Practice 6 — CLO 7 (synthesis)

Design a synthesis of 1-butanethiol (CH₃CH₂CH₂CH₂SH) from 1-butanol. State each reagent and the operative mechanism. (Hint: use thiourea / NaOH as one route, or NaSH directly via the bromide.)

Hint: Two-step route: Step 1: 1-butanol + PBr₃ → 1-bromobutane (clean SN2 at the alcohol C). Step 2: 1-bromobutane + NaSH (or thiourea then NaOH) in DMF or DMSO → 1-butanethiol via SN2. Alternative: 1-bromobutane + thiourea → S-alkylisothiouronium salt; then NaOH hydrolysis releases the thiol. Avoid direct R-OH → R-SH attempts; thiols are not usually made directly from alcohols.

Practice 7 — CLO 7 (multi-step)

Propose a synthesis of 2-methylbutan-2-ol from 2-bromo-2-methylbutane that uses an SN1 mechanism and a synthesis of (S)-2-pentanol from (R)-2-bromopentane that goes through SN2.
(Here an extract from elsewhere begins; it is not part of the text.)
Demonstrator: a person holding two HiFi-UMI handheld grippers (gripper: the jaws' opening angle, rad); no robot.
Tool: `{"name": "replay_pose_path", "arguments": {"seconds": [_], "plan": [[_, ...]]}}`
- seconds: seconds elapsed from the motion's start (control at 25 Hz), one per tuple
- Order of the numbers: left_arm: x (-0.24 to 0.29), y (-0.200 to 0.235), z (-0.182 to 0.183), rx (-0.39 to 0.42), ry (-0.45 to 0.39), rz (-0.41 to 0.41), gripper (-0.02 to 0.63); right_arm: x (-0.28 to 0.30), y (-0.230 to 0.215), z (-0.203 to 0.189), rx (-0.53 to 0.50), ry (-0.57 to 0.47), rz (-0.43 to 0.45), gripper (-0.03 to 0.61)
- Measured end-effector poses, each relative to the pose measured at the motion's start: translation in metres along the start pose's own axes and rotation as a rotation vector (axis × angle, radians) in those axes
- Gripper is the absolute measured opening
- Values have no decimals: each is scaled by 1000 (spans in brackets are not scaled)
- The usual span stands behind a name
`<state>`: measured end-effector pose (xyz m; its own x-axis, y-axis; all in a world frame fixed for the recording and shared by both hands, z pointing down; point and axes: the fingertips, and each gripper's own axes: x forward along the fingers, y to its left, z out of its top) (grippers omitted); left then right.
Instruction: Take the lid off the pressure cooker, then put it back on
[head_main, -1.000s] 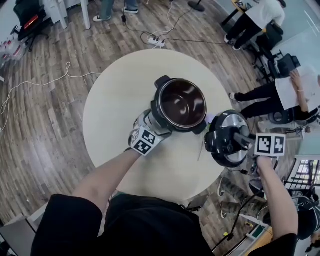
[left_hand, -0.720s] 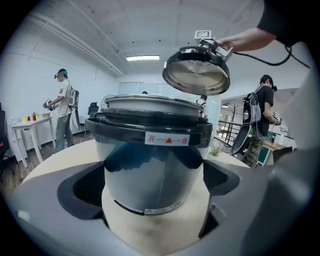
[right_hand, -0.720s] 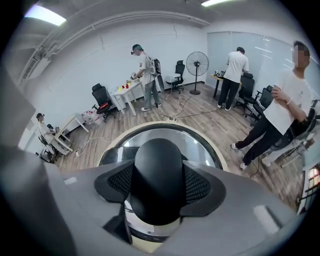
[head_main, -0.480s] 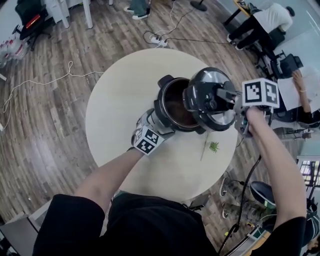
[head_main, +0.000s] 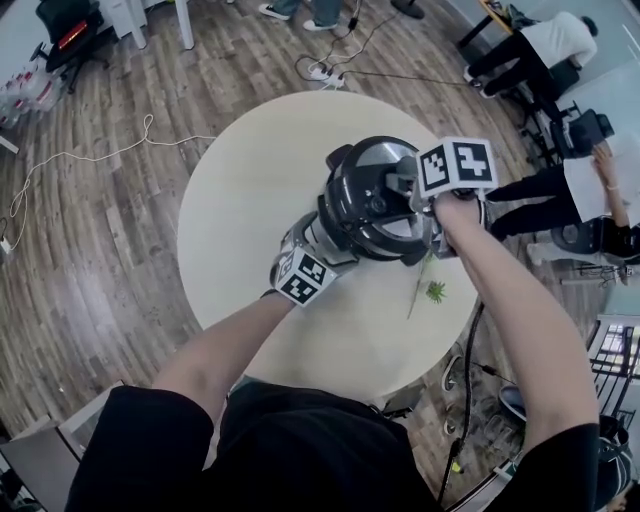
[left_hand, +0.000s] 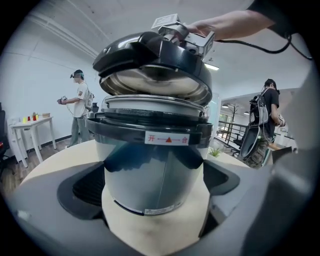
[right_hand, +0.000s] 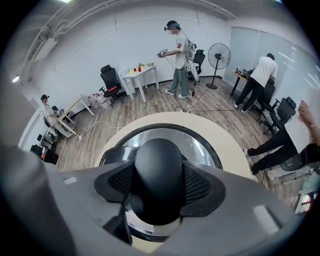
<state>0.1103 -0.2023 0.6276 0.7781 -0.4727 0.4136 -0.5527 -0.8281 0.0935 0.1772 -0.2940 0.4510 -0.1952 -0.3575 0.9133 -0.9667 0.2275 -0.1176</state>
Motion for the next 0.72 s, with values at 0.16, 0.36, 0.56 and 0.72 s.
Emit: {"name": "replay_pose_path", "arguments": {"seconds": [0.16,0.36,0.56,0.72], "plan": [[1,0,8,-5,0,-2,589,12,-1,-1,-6,33,-24,285],[0,0,9,-7,-3,-2,589,29,-3,-7,-5,48,-54,285],[0,0,11,-8,-11,-3,589,37,-5,-9,9,49,-73,285],[2,0,9,-11,-16,7,589,40,-5,-12,0,41,-70,285]]}}
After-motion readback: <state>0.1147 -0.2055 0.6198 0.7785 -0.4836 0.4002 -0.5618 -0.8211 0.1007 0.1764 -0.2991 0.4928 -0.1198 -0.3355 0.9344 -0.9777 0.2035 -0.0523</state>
Hint: SN1 on 2-bromo-2-methylbutane: just heat in water (3° halide, weak nucleophile, polar protic solvent → SN1 → 2-methyl-2-butanol). For the SN2: (R)-2-bromopentane + NaOH in DMSO (2° halide, strong nucleophile, polar aprotic solvent → SN2 with Walden inversion → (S)-2-pentanol).

Practice 8 — CLO 8 (SDS)

A student needs to use phosphorus tribromide (PBr₃). Before opening the bottle, the student reads the SDS. State (a) why the reagent must NOT contact water, (b) the required PPE, (c) the disposal route, (d) the first-aid response if PBr₃ contacts skin.

Hint: (a) PBr₃ + 3 H₂O → H₃PO₃ + 3 HBr — violent exotherm with HBr fume evolution. (b) goggles, gloves, lab coat, fume hood mandatory; dry glassware. (c) Quench cautiously with cold water in fume hood, neutralise the resulting acidic solution with NaHCO₃, then dispose as aqueous waste. (d) Brush off solid first if any, then rinse 15 min with water; remove contaminated clothing; medical attention.

Practice 9 — CLO 8 (microscale)

A student isolates a colourless liquid and measures b.p. = 91 °C, n_D²⁰ = 1.4358, density = 1.258 g/mL. Two candidates were proposed from the synthesis: 2-bromobutane (b.p. 91 °C, n_D²⁰ = 1.4358, density 1.258) and 1-chloropentane (b.p. 108 °C, n_D²⁰ = 1.4127, density 0.882). Which is the product? How precise are the measurements?

Hint: 2-bromobutane — every observed value matches the literature within microscale precision (±0.5 °C for b.p., ±0.001 for n_D, ±0.001 g/mL for density). 1-chloropentane is excluded by all three measurements (b.p. off by 17 °C, n_D off by 0.023, density off by 0.376 g/mL).

Practice 10 — CLO 8 (yield)

Synthesis of 1-iodobutane from 1-butanol via two steps: (1) 1-butanol + PBr₃ → 1-bromobutane (yield in this step: 75%); (2) 1-bromobutane + NaI in acetone → 1-iodobutane (Finkelstein; yield 90%). Starting from 5.00 g of 1-butanol (M.W. 74.12), calculate the expected mass of 1-iodobutane (M.W. 184.02) at the end of the two-step sequence.

Hint: moles 1-butanol = 5.00 / 74.12 = 0.06746 mol. Theoretical 1-bromobutane (1:1) = 0.06746 mol; actual after step 1 = 0.06746 × 0.75 = 0.05060 mol. Theoretical 1-iodobutane (1:1) = 0.05060 mol; actual after step 2 = 0.05060 × 0.90 = 0.04554 mol. Expected mass = 0.04554 × 184.02 = 8.38 g. Overall yield = 0.75 × 0.90 = 67.5%.